> [Action item]: Repeat every entry, word for word, leaving no line out.

> [Records supplied]:
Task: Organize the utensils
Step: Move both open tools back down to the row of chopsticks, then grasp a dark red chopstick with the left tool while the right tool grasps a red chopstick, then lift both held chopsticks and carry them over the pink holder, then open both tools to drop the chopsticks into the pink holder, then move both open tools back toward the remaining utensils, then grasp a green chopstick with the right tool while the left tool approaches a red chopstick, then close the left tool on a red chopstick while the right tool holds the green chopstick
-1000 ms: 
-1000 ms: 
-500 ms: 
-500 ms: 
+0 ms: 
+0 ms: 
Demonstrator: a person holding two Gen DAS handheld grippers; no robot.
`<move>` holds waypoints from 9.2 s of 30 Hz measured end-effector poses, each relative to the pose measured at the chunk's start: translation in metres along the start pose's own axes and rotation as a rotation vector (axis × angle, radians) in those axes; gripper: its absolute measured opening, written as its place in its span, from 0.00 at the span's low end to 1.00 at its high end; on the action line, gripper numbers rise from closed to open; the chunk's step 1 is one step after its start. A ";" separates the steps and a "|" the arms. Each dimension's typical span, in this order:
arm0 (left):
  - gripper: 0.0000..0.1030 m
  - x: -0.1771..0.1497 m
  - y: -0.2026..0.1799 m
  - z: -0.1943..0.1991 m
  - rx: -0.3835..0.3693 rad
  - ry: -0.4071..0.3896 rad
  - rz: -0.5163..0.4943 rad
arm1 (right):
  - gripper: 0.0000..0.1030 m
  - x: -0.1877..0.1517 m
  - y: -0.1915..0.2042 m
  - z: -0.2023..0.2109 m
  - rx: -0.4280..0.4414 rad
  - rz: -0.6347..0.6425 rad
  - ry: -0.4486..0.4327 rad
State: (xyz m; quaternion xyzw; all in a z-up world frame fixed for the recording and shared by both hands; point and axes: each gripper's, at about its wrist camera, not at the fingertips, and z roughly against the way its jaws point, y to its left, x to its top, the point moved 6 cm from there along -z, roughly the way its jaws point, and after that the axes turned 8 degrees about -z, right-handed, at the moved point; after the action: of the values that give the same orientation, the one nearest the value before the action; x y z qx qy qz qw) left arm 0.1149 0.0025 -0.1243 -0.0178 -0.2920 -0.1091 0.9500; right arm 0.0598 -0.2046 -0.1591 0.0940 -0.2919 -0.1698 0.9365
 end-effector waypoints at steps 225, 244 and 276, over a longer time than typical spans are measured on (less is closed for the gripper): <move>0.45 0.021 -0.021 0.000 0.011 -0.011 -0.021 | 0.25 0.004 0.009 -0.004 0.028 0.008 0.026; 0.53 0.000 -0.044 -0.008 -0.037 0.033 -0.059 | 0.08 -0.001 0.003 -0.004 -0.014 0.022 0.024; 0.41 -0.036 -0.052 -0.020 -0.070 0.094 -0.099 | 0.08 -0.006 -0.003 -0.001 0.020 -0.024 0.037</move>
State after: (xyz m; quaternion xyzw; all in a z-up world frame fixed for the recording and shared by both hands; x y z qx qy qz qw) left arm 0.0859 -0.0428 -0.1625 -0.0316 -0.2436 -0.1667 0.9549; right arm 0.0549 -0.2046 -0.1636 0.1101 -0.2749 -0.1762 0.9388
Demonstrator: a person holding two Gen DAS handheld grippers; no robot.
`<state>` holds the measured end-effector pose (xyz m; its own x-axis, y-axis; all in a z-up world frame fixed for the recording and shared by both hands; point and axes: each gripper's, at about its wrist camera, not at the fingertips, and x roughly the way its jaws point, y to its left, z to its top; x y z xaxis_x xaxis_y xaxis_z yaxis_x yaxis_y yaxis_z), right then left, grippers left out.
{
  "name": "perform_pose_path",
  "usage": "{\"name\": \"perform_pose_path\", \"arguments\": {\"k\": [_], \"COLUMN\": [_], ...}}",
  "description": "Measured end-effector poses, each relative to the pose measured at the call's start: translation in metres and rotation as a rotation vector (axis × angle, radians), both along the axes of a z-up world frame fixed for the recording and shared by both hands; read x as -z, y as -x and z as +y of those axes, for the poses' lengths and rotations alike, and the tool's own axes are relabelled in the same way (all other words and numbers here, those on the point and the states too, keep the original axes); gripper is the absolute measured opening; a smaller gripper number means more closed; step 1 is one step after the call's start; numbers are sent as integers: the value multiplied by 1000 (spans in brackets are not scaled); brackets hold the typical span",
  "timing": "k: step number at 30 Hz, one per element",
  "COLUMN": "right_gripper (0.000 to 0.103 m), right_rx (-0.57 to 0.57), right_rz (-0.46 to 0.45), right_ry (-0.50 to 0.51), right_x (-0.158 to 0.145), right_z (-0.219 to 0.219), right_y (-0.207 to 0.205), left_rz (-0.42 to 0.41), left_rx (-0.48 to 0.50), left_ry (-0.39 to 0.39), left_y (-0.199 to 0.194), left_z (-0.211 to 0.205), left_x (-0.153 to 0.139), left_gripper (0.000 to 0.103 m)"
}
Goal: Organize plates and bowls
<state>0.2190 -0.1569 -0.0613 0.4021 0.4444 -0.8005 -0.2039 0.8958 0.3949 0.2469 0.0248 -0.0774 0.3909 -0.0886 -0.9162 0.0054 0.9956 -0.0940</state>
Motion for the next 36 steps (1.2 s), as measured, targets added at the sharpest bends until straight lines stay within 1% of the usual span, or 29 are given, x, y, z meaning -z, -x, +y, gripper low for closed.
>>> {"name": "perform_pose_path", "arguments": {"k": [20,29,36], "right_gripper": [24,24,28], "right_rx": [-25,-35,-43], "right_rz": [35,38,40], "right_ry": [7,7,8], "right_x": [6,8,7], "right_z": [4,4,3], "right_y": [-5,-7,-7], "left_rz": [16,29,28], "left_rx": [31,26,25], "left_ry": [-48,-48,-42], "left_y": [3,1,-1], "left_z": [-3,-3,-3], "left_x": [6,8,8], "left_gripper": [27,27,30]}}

> [Output of the task]:
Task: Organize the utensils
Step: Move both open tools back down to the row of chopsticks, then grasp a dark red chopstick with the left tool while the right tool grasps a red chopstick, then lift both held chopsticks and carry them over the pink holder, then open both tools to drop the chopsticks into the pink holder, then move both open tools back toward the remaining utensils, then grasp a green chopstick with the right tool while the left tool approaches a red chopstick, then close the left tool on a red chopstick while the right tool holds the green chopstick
-1000 ms: 
-1000 ms: 
-500 ms: 
-500 ms: 
+0 ms: 
+0 ms: 
Demonstrator: a person holding two Gen DAS handheld grippers; no robot.
`<move>` holds waypoints from 9.2 s of 30 Hz measured end-effector poses, each relative to the pose measured at the chunk's start: translation in metres along the start pose's own axes and rotation as a rotation vector (axis × angle, radians) in those axes; gripper: its absolute measured opening, written as its place in its span, from 0.00 at the span's low end to 1.00 at its high end; on the action line, gripper numbers rise from closed to open; the chunk's step 1 is one step after its start. A ";" separates the steps and a "|" the arms. Each dimension's typical span, in this order:
arm0 (left):
  - gripper: 0.0000..0.1030 m
  - x: -0.1771..0.1497 m
  - y: -0.2026..0.1799 m
  - z: -0.1943..0.1991 m
  - rx: -0.3835..0.3693 rad
  - ry: -0.4071..0.3896 rad
  - rz: -0.5163..0.4943 rad
arm1 (right):
  - gripper: 0.0000..0.1030 m
  - x: -0.1877..0.1517 m
  - y: -0.1915..0.2042 m
  - z: -0.2023..0.2109 m
  - rx: -0.4280..0.4414 rad
  - rz: -0.6347..0.6425 rad
  - ry: -0.4486..0.4327 rad
State: (xyz m; quaternion xyzw; all in a z-up world frame fixed for the recording and shared by both hands; point and axes: each gripper's, at about its wrist camera, not at the fingertips, and z roughly against the way its jaws point, y to its left, x to its top, the point moved 6 cm from there along -z, roughly the way its jaws point, and after that the axes turned 8 degrees about -z, right-handed, at the moved point; after the action: of the values that give the same orientation, the one nearest the value before the action; x y z qx qy qz qw) left arm 0.1149 0.0025 -0.1243 -0.0178 -0.2920 -0.1091 0.9500; right arm 0.0598 -0.2046 -0.1591 0.0940 -0.2919 -0.1698 0.9365
 end-effector waypoints at steps 225, 244 and 276, over a longer time than typical spans are measured on (less is closed for the gripper): <move>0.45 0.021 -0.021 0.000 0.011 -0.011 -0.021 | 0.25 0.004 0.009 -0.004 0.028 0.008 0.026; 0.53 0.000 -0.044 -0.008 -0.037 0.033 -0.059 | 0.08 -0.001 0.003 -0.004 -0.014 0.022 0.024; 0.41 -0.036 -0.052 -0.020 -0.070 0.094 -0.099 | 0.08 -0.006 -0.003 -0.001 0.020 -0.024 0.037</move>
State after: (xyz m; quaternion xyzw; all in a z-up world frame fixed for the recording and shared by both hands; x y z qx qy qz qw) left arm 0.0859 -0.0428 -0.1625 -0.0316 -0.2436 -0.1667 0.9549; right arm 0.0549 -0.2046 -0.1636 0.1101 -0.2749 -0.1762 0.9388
Demonstrator: a person holding two Gen DAS handheld grippers; no robot.
`<state>` holds the measured end-effector pose (xyz m; its own x-axis, y-axis; all in a z-up world frame fixed for the recording and shared by both hands; point and axes: each gripper's, at about its wrist camera, not at the fingertips, and x roughly the way its jaws point, y to its left, z to its top; x y z xaxis_x xaxis_y xaxis_z yaxis_x yaxis_y yaxis_z), right then left, grippers left out.
{
  "name": "perform_pose_path",
  "usage": "{\"name\": \"perform_pose_path\", \"arguments\": {\"k\": [_], \"COLUMN\": [_], ...}}",
  "description": "Measured end-effector poses, each relative to the pose measured at the call's start: translation in metres and rotation as a rotation vector (axis × angle, radians), both along the axes of a z-up world frame fixed for the recording and shared by both hands; read x as -z, y as -x and z as +y of those axes, for the poses' lengths and rotations alike, and the tool's own axes are relabelled in the same way (all other words and numbers here, those on the point and the states too, keep the original axes); gripper is the absolute measured opening; a smaller gripper number means more closed; step 1 is one step after the call's start; numbers are sent as integers: the value multiplied by 1000 (spans in brackets are not scaled); brackets hold the typical span",
  "timing": "k: step number at 30 Hz, one per element",
  "COLUMN": "right_gripper (0.000 to 0.103 m), right_rx (-0.57 to 0.57), right_rz (-0.46 to 0.45), right_ry (-0.50 to 0.51), right_x (-0.158 to 0.145), right_z (-0.219 to 0.219), right_y (-0.207 to 0.205), left_rz (-0.42 to 0.41), left_rx (-0.48 to 0.50), left_ry (-0.39 to 0.39), left_y (-0.199 to 0.194), left_z (-0.211 to 0.205), left_x (-0.153 to 0.139), left_gripper (0.000 to 0.103 m)"
}
Goal: Organize plates and bowls
<state>0.2190 -0.1569 -0.0613 0.4021 0.4444 -0.8005 -0.2039 0.8958 0.3949 0.2469 0.0248 -0.0774 0.3909 -0.0886 -0.9162 0.0054 0.9956 -0.0940</state>
Motion for the next 36 steps (1.2 s), as measured, targets added at the sharpest bends until straight lines stay within 1% of the usual span, or 29 are given, x, y, z meaning -z, -x, +y, gripper low for closed.
>>> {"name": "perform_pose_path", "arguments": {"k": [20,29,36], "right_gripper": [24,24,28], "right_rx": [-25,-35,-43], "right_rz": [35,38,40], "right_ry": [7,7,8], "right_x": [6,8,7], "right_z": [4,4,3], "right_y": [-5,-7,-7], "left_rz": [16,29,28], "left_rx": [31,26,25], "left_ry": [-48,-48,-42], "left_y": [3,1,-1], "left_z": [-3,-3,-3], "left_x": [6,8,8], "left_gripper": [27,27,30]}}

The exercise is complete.